An sich war ein solches Denken in Kategorien von „Fortschritt“ und „Rückständigkeit“ gerade seit dem 19. Jahrhundert weit verbreitet. Man findet es in unterschiedlicher Form bei fast allen Autoren, von Karl Marx, der nationale Minderheiten wie Basken und Bretonen als „Völkerabfälle“ bezeichnete, bis zum vielbewunderten „Urwalddoktor“ Albert Schweitzer, der sehr herablassend über Afrikaner sprach. Allerdings, selbst wenn man – bei ihnen wie bei Steiner – zeitbedingte Vorurteile und Eurozentrismen ausblendet, bleibt eine Grundsatzfrage: Will man behaupten, dass im Prinzip alle Völker und Kulturen zu jeder Zeit in ihrer Entwicklung und Eigenart quasi synchron waren? Damit würde man in ein belangloses Alle-entwickeln-sich-irgendwie ausweichen. Oder versucht man die realen Abläufe in ihrer ganzen Vielfalt in Ort und Zeit sichtbar zu machen? Dann wäre von außerordentlichen historischen Phasen zu sprechen (das alte Ägypten, die italienische Renaissance …), aber auch von Stagnationen und fragwürdigen oder gar katastrophalen Entwicklungen. Um klare Wertungen und Zuordnungen wird man im Einzelfall ohnehin nicht herumkommen. Mit Recht würde niemand den Holocaust diffus der ganzen Menschheit zuschreiben – nein, er war ein Produkt der deutschen Geschichte.
Steiner ging es offenkundig um ein solches prozesshaftes, ins Einzelne gehendes Verständnis der Menschheitsentwicklung. Man kann sehr wohl manche seiner Aussagen dazu falsch und manche Wertungen indiskutabel finden und doch die Grundidee einer vielschichtigen, konturenreichen historisch-geistigen Geschichtserzählung teilen. Steiner war eben immer ein Denker des Konkreten. Er sah wohl auch eine epochale Lernaufgabe darin: Unterschiede nicht zu verwischen, sondern zu klären und die Dinge durch Erkenntnis in eine bessere Richtung zu führen.

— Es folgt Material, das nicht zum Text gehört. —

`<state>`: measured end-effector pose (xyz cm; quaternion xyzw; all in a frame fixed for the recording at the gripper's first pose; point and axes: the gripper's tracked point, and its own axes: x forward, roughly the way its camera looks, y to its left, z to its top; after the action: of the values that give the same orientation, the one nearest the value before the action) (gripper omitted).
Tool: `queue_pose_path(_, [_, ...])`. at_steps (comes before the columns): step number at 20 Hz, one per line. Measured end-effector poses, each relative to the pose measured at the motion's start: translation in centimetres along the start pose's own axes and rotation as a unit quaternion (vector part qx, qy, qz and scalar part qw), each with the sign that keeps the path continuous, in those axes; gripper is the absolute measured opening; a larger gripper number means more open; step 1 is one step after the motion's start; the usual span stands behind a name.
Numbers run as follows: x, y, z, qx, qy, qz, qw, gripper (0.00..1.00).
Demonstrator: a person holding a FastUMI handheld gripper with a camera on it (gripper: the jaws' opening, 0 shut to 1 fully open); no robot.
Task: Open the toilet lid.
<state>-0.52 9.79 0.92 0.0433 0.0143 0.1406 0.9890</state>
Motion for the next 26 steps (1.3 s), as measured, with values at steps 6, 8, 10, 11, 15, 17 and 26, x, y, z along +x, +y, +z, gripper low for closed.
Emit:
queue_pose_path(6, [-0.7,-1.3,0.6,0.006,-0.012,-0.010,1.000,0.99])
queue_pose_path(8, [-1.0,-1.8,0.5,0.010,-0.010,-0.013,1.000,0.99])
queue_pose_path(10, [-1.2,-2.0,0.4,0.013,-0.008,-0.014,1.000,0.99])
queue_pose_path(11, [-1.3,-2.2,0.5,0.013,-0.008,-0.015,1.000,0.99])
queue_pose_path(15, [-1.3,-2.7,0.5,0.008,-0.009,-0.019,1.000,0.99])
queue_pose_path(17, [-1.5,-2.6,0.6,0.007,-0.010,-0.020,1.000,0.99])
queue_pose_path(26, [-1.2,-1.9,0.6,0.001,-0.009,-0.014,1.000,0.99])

Man kann sich dem Thema noch von einer anderen Seite nähern. Ein zentrales Ziel rassistischer Ideologien ist stets eine Ordnung der Menschheit nach ethnischen Maßstäben: Jede Gruppe, jedes Volk soll sozusagen „für sich“ bleiben. Charakteristisch für Steiner ist nun, dass er auch dieses Thema, wie eigentlich alles, entwicklungsmäßig fasst. So hätten Abstammungsgemeinschaften mit einer klaren Abgrenzung von Innen und Außen in frühen Menschheitsphasen ihre Bedeutung gehabt. Das drückte sich im Sozialen aus (Heirat möglichst in der eigenen Gruppe), aber auch im Geistigen: Jedes Volk hatte seine eigene Götterwelt. Schon die Universalreligionen wie das Christentum und der Islam erstrebten demgegenüber einen Übergang ins Menschheitliche (zumindest dem Anspruch nach wandten sie sich an jeden Menschen, unabhängig von Abstammung und Herkunft). In unserer Zeit schließlich gilt dies laut Steiner noch viel entschiedener: „Ein Mensch, der heute von dem Ideal von Rassen und Nationen und Stammeszugehörigkeiten spricht, der spricht von Niedergangsimpulsen der Menschheit.“
Man stößt hier auf ein gedankliches Leitmotiv bei Steiner: Etwas, das zu einer bestimmten Zeit richtig und angemessen war, kann ins Negative, Reaktionäre umschlagen, wenn seine Zeit vorbei ist. (Überhaupt fasst er negative Kräfte niemals statisch-absolut, sondern als etwas, das nur in Ort und Zeit fehlplatziert ist. Ein Notizbuch-Eintrag: „Es gibt kein Böses. Das Böse ist nur ein versetztes Gutes.“)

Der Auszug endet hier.